1) it's easier to program: you don't compare several files in parallel,
but process one by one. But it's not perfect and you still need to
compare afterwards. In the worst case, you end up with 3 files with
identical hashes, of which 2 are identical and 1 is not. In order to
find this, you'd still have to program the algorithm I use, unless you
say "oh well, there's a problem with the hash, go and look yourself."

2) it's probably useful if you compare files over a network and you want
to reduce bandwidth. A hash lets you do that at the cost of local CPU
and disk usage, which may be OK. That was not my case.

-pu
Jul 18 '05 #24

P: n/a
Patrick Useldinger wrote:
Just to explain why I appear to be a lawer: everybody I spoke to about
this program told me to use hashes, but nobody has been able to explain
why. I found myself 2 possible reasons:

1) it's easier to program: you don't compare several files in parallel,
but process one by one. But it's not perfect and you still need to
compare afterwards. In the worst case, you end up with 3 files with
identical hashes, of which 2 are identical and 1 is not. In order to
find this, you'd still have to program the algorithm I use, unless you
say "oh well, there's a problem with the hash, go and look yourself."

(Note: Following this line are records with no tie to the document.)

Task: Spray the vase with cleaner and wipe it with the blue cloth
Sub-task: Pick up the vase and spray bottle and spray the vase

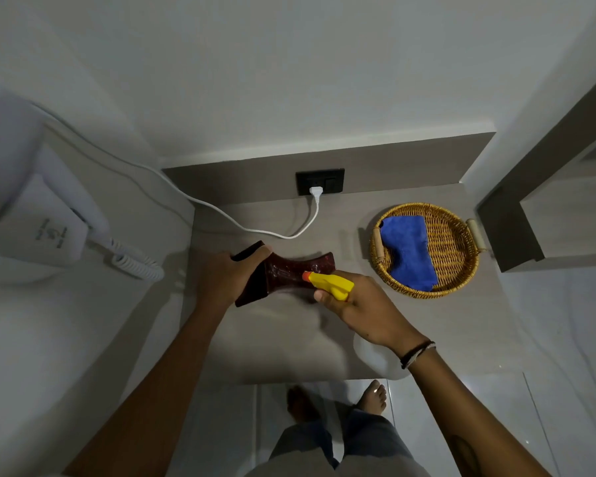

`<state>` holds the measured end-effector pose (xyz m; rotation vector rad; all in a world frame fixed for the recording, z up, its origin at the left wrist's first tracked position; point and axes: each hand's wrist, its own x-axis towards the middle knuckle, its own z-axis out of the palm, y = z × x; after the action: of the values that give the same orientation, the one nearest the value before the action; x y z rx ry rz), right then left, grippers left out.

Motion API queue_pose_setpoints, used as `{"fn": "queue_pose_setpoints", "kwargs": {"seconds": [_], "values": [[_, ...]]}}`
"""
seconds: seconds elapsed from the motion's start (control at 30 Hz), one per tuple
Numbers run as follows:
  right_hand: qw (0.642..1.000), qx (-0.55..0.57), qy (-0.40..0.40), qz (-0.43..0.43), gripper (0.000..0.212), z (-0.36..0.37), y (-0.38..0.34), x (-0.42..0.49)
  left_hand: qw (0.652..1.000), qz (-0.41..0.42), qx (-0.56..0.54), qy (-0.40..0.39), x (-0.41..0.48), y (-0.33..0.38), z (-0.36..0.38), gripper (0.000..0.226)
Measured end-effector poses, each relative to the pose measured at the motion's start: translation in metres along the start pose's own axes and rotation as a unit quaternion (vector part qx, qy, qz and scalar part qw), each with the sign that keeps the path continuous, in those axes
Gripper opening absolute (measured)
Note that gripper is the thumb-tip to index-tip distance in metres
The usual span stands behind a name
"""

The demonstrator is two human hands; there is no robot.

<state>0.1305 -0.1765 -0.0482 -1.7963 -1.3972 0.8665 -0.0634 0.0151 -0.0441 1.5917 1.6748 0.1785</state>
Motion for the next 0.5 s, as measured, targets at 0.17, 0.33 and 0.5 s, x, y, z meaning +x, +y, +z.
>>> {"fn": "queue_pose_setpoints", "kwargs": {"seconds": [0.17, 0.33, 0.5], "values": [[1.000, 0.001, -0.001, 0.007, 0.040, -0.001, 0.004, -0.001, 0.997, 0.025, 0.065, -0.013, -0.006, 0.007, 0.003, 0.088], [1.000, 0.007, 0.001, 0.005, 0.040, -0.003, 0.011, -0.005, 0.989, 0.113, 0.045, -0.078, -0.010, 0.003, 0.002, 0.087], [1.000, 0.016, 0.014, 0.017, 0.039, -0.002, 0.015, -0.007, 0.969, 0.184, 0.092, -0.137, -0.018, -0.012, 0.001, 0.141]]}}
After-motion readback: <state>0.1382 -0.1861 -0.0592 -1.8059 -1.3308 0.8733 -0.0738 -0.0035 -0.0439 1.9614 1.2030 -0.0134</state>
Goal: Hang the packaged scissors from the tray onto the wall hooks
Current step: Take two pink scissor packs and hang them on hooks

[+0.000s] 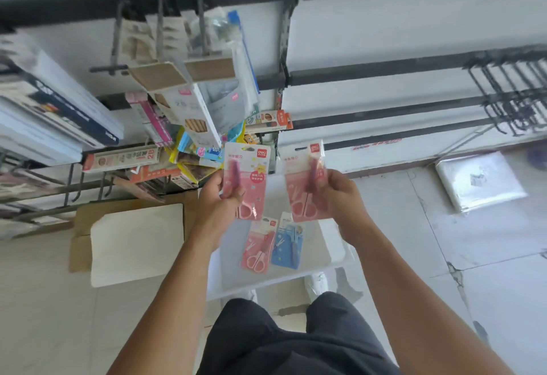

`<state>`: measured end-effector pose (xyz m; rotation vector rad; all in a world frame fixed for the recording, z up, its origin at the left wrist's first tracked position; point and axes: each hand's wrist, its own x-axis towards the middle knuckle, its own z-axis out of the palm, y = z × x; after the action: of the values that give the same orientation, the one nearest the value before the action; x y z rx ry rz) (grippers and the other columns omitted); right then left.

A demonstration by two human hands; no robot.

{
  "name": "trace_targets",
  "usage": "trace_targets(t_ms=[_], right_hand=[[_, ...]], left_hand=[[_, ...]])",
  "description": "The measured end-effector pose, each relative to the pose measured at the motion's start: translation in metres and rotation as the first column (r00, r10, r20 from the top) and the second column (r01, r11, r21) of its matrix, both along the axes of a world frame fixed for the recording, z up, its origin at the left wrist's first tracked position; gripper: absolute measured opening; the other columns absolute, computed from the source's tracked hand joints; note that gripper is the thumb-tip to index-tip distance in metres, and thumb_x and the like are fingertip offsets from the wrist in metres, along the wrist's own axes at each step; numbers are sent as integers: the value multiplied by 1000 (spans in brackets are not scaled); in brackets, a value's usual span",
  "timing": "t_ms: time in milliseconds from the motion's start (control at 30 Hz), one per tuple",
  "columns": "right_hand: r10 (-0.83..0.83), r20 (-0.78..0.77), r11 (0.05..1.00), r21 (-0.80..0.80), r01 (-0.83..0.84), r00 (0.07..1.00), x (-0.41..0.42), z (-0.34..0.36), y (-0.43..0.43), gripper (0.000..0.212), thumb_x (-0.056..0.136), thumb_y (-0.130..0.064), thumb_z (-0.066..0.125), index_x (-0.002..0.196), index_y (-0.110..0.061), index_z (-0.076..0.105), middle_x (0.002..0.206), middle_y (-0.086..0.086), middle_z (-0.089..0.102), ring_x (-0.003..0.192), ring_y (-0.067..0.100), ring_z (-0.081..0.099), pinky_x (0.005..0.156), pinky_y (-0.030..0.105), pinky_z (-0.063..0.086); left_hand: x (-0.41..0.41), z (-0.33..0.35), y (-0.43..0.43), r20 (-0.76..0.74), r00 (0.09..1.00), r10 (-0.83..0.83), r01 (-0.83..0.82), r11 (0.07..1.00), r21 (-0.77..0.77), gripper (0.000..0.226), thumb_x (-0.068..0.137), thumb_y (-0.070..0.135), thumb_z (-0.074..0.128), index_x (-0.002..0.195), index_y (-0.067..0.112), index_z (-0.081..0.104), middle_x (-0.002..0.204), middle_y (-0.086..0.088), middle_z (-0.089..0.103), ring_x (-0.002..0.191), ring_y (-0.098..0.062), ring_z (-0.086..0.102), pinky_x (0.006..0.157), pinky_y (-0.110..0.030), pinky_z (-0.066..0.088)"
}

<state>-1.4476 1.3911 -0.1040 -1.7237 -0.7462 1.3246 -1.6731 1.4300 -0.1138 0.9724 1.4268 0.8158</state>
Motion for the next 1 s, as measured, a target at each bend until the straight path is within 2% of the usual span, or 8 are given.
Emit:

2) it's probably useful if you compare files over a network and you want
to reduce bandwidth. A hash lets you do that at the cost of local CPU
and disk usage, which may be OK. That was not my case.

3) Probability is on your side. If two files match in length, but differ
in contents, a good hash will have probability (1 / max_hash) of
having a matching hash. For exactly two files of the same length,
calculating the hash is clearly a waste. For even three files of
the same length, you are most likely to find them distinct in three
comparisons. Using hashes, three file reads and three comparisons
of hash values. Without hashes, six file reads; you must read both
files to do a file comparison, so three comparisons is six files.
Naturally, as it grows beyond three, the deference grows drastically.

-Scott David Daniels
Sc***********@Acm.Org
Jul 18 '05 #25

P: n/a
Scott David Daniels wrote:
comparisons. Using hashes, three file reads and three comparisons
of hash values. Without hashes, six file reads; you must read both
files to do a file comparison, so three comparisons is six files.


That's provided you compare always 2 files at a time. I compare n files
at a time, n being the number of files of the same size. That's quicker
than hashes because I have a fair chance of finding a difference before
the end of files. Otherwise, it's like hashes without computation and
without having to have a second go to *really* compare them.

-pu
Jul 18 '05 #26

P: n/a
[Patrick Useldinger]
Shouldn't you add the additional comparison time that has to be done
after hash calculation? Hashes do not give 100% guarantee. If there's
a large number of identical hashes, you'd still need to read all of
these files to make sure.


Identical hashes for different files? The probability of this happening
should be extremely small, or else, your hash function is not a good one.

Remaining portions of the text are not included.